■ **ACTION ITEM**:
Keep the lines exact and the pictures out as you repeat the following listing.

■ **DATASET EXCERPT**:
▬▬▬▬▬▬

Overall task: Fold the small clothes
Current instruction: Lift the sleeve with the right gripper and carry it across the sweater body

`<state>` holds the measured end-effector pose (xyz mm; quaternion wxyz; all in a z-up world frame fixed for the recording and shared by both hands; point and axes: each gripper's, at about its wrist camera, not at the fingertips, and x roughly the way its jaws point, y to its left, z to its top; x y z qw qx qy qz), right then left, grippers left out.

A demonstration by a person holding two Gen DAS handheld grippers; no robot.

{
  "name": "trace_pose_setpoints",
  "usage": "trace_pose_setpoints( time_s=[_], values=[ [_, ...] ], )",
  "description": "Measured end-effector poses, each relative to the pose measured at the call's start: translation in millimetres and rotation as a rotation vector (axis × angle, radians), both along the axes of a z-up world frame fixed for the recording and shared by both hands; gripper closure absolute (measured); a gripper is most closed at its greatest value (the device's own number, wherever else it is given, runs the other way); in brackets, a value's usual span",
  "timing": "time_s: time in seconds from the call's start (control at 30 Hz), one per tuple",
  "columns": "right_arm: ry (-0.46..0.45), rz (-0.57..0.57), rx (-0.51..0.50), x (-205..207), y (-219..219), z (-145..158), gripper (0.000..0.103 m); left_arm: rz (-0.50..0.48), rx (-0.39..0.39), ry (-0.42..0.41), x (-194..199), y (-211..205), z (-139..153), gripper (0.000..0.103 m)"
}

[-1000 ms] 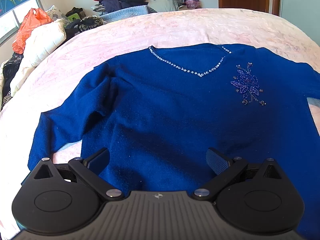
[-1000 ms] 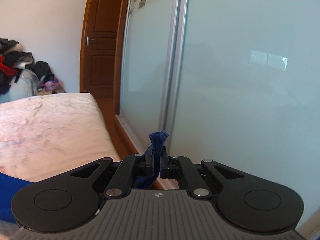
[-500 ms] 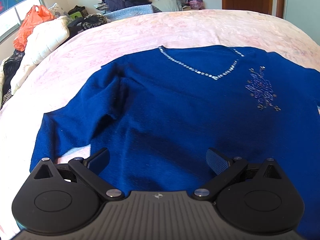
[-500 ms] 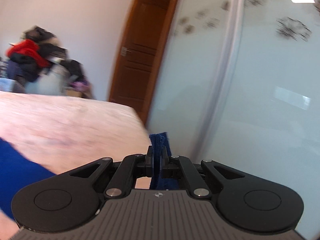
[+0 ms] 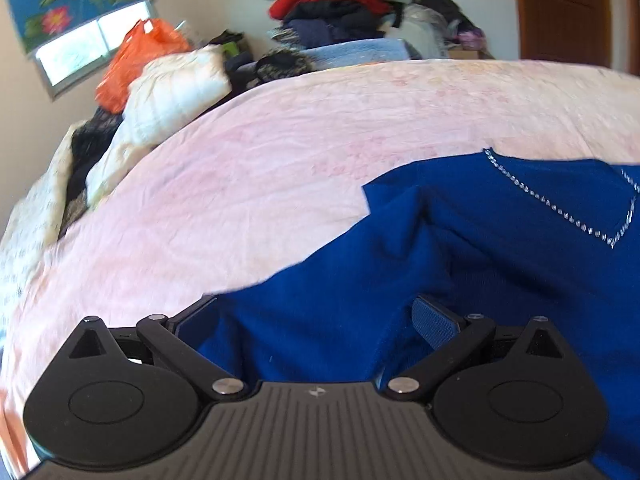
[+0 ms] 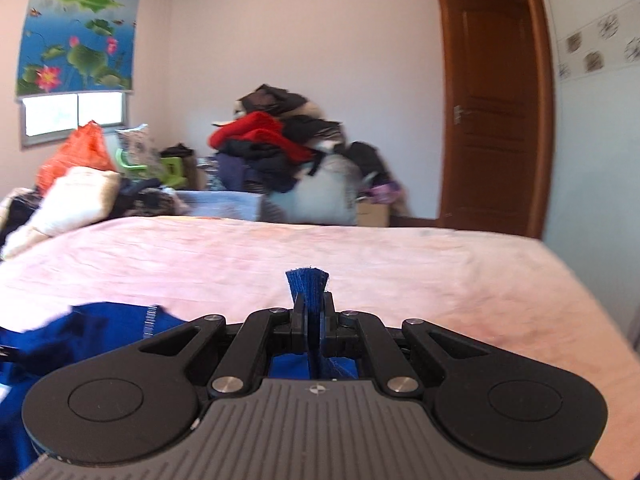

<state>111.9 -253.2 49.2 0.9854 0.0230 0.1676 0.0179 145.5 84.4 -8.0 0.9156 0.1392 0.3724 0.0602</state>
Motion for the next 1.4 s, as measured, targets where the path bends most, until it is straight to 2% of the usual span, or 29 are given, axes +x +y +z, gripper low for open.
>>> trace_pose_setpoints(
  time_s=[0.07, 0.13, 0.2, 0.33, 0.4, 0.5, 0.63, 0.77, 0.87, 0.93, 1.03, 1.1, 1.17, 1.27, 1.33, 1.37, 1.4],
  values=[
    [-0.002, 0.024, 0.009, 8, 13, 2, 0.098, -0.019, 0.084, -0.009, 10, -12, -11, 0.000],
    [0.001, 0.041, 0.018, 13, 22, 3, 0.098, 0.025, 0.155, -0.018, 18, -12, -23, 0.000],
    [0.001, 0.050, 0.031, 17, 28, 4, 0.098, 0.098, 0.184, -0.026, 24, 6, -30, 0.000],
    [-0.007, 0.060, 0.039, 30, 39, 5, 0.098, 0.281, 0.159, -0.001, 28, 57, -37, 0.000],
    [-0.007, 0.075, 0.047, 39, 48, 2, 0.098, 0.327, 0.146, -0.005, 24, 78, -37, 0.000],
    [-0.004, 0.112, 0.052, 52, 70, -3, 0.098, 0.355, 0.161, -0.018, 16, 96, -35, 0.000],
    [0.029, 0.179, 0.050, 72, 105, -10, 0.098, 0.414, 0.228, -0.027, 8, 113, -40, 0.000],
    [0.069, 0.245, 0.029, 86, 137, -20, 0.098, 0.431, 0.187, -0.023, -5, 129, -33, 0.000],
    [0.095, 0.278, 0.020, 90, 153, -27, 0.098, 0.332, 0.056, -0.059, -30, 123, -12, 0.000],
    [0.108, 0.291, 0.023, 90, 160, -31, 0.097, 0.212, -0.034, -0.059, -40, 110, 2, 0.000],
    [0.131, 0.300, 0.025, 89, 164, -37, 0.097, 0.017, -0.098, -0.082, -48, 72, 15, 0.000],
    [0.140, 0.303, 0.023, 87, 165, -39, 0.097, -0.139, -0.093, -0.096, -51, 39, 16, 0.000],
    [0.142, 0.304, 0.019, 85, 164, -39, 0.097, -0.236, -0.044, -0.113, -50, 10, 10, 0.000],
    [0.143, 0.307, 0.021, 83, 160, -36, 0.097, -0.267, 0.050, -0.122, -40, -18, -7, 0.000],
    [0.138, 0.309, 0.014, 82, 159, -34, 0.097, -0.266, 0.053, -0.113, -31, -21, -16, 0.003],
    [0.136, 0.309, 0.009, 81, 159, -33, 0.097, -0.272, 0.033, -0.104, -28, -20, -18, 0.027],
    [0.135, 0.308, 0.005, 81, 160, -33, 0.097, -0.267, 0.013, -0.074, -24, -17, -19, 0.064]
  ],
)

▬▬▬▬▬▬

■ **COMPLETED EXERCISE**:
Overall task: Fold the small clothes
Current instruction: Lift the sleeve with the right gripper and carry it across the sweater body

`<state>` holds the measured end-effector pose (xyz mm; quaternion wxyz; all in a z-up world frame fixed for the recording and shared by both hands; point and axes: each gripper's, at about its wrist camera, not at the fingertips, and x roughly the way its jaws point, y to its left, z to its top; x y z qw qx qy qz), right then left, grippers left out.

A demonstration by a person holding two Gen DAS handheld grippers; no robot.

{
  "name": "trace_pose_setpoints",
  "usage": "trace_pose_setpoints( time_s=[_], values=[ [_, ...] ], )",
  "description": "Measured end-effector poses, each relative to the pose measured at the call's start: translation in millimetres and rotation as a rotation vector (axis × angle, radians), both along the axes of a z-up world frame fixed for the recording and shared by both hands; gripper closure absolute (measured); a gripper is most closed at its greatest value (the device's own number, wherever else it is given, runs the other way); in brackets, a value's usual span",
  "timing": "time_s: time in seconds from the call's start (control at 30 Hz), one per tuple",
  "columns": "right_arm: ry (-0.46..0.45), rz (-0.57..0.57), rx (-0.51..0.50), x (-205..207), y (-219..219), z (-145..158), gripper (0.000..0.103 m); left_arm: rz (-0.50..0.48), rx (-0.39..0.39), ry (-0.42..0.41), x (-194..199), y (-211..205), z (-139..153), gripper (0.000..0.103 m)"
}

[-1000 ms] 
[-1000 ms] 
[-500 ms] 
[-500 ms] 
[+0 ms] 
[+0 ms] 

<state>111.9 -253.2 49.2 0.9854 0.0230 0.1676 0.0179 145.5 84.4 -8.0 0.9156 0.1392 0.3724 0.0602</state>
Motion for the next 1.4 s, as measured, targets where the path bends most, until it is straight to 2% of the usual span, or 29 are given, axes +x +y +z, gripper low for open.
>>> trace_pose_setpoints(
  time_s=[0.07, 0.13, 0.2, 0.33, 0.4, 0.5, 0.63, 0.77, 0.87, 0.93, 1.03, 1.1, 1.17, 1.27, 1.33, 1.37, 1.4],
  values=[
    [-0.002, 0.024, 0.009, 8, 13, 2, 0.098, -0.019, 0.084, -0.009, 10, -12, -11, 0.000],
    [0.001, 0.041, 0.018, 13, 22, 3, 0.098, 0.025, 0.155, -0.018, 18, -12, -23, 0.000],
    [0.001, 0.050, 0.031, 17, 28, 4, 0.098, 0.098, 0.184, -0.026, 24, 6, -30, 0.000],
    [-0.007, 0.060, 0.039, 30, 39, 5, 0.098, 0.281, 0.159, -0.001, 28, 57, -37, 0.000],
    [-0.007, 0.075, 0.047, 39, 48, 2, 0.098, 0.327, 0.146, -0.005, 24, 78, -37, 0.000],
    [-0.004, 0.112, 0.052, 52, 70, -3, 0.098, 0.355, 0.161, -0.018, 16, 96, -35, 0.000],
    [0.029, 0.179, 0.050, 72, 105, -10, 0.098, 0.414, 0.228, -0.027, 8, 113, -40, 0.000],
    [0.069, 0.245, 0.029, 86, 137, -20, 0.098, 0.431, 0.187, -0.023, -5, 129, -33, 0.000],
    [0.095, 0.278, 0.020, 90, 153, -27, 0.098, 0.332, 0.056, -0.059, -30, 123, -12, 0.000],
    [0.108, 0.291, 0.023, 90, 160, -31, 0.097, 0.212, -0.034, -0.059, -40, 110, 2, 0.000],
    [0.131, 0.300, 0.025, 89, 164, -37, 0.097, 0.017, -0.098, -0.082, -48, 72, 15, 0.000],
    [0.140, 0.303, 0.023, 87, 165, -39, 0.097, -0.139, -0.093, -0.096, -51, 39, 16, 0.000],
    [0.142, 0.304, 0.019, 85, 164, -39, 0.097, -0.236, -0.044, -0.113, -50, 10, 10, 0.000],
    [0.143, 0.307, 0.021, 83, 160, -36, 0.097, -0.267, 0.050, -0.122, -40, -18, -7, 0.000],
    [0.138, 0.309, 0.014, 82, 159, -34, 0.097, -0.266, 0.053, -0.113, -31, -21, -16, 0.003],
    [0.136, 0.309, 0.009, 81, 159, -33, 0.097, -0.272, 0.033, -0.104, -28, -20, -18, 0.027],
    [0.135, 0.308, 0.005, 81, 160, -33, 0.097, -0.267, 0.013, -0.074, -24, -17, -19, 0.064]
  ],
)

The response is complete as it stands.